Question

Let $S=\{1,2,3,......,40\}$ and let A be a subset of S such that no two elements in A have their sum divisible by 5. What is the maximum number of elements possible in A?
A. 10
B. 13
C. 17
D. 20

Answer 1

Hint: When we are going to check the sum of two elements in A is divisible by 5 then it is too complicated. Instead of this we can check whether the unit digit of sum of two elements is 0 or 5. If the unit digit of the sum of two elements is 0 or 5 then according to the divisibility test the sum is divisible by 5.

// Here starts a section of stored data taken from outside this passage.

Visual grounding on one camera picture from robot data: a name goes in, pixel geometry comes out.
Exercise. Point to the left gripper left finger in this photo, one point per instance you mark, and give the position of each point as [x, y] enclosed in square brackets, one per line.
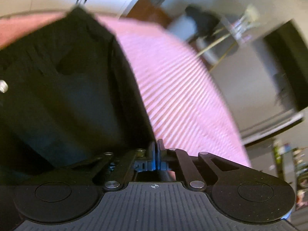
[145, 159]

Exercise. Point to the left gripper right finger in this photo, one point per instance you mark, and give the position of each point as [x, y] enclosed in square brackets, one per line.
[162, 157]

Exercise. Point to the black pants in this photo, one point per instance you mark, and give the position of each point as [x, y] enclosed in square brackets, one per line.
[71, 96]

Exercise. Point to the pink ribbed bed blanket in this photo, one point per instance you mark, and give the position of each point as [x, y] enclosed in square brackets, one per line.
[185, 108]

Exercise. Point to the white long shelf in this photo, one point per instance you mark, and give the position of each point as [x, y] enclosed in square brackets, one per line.
[273, 130]

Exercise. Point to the round white side table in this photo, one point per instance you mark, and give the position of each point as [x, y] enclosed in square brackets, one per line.
[226, 38]

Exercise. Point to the black garment on chair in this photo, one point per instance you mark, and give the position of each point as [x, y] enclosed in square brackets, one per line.
[205, 20]

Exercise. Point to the flower bouquet on table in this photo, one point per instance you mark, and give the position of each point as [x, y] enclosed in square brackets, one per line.
[248, 20]

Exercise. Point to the black wall television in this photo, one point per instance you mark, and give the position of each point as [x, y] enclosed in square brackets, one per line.
[290, 50]

Complete step-by-step answer:

We have been given that Set $S=\{1,2,3,.....,40\}$. We have to find out those elements for which the sum of the pair of elements is not divisible by 5. So, we have to check whether the sum of pairs of elements has unit digit 0 or 5 or not.
Now, we can take all elements of Set S which have unit digit 1 and 2 because if the unit digit is 1 and 2 then the unit digit of the sum of the pair of elements is not equal to 0 or 5. So, elements having unit digit 1 and 2 are; 1, 2, 11, 12, 21, 22, 31, 32.
Here we can’t take those elements of Set S which have unit digit 3 and 4 because when the unit digit is 3 then when it is added to elements having the unit digit 2, we get unit digit of sum is 5 and similarly unit digit 4 added with unit digit 1 we get unit digit 5. So, for 3 and 4 we get the sum as unit digit 5 which is divisible by 5.
Now, we can take elements having the unit digit 6 and 7 because if the unit digit is 1, 2, 6, and 7 then the sum of pairs of elements don’t have unit digit 0 or 5. So, elements having unit digits 6 and 7 are; 6, 7, 16, 17, 26, 27, 36, 37.
Here we can’t take those elements of Set S which has unit digit 8 and 9 because when the unit digit is 8 then when it is added to elements having the unit digit 2 or 7, we get unit digit of sum is 0 or 5 and similarly unit digit 9 added with unit digit 1 or 6 and get unit digit 0 or 5. So, for 8 and 9 we get the sum as unit digit 0 or 5 which is divisible by 5.
Now, we can take any one element having unit digit 0 or 5 because they add up with any elements having unit digit 1, 2, 6, 7 we won’t get unit digit 0 or 5.
So, now we are collecting all elements of Set A.
$A=\left\{ \begin{align}
  & 1,11,21,31 \\
 & 2,21,22,32 \\
 & 6,16,26,36 \\
 & 7,17,27,37 \\
\end{align}\right\}$+$\text{ any one element of }\left\{ \begin{align}
  & 5,15,25,35 \\
 & 10,20,30,40 \\
\end{align} \right\}$
So, the total maximum number of elements in set A is 17.
Hence, the correct option for the given question is option (c).

Note: The possibility of mistake is we can’t take one element of Set $\left\{ \begin{align}
  & 5,15,25,35 \\
 & 10,20,30,40 \\
\end{align} \right\}$ because all these elements are divisible by 5. But here we are talking about the sum of any two elements which is not getting 0 or 5.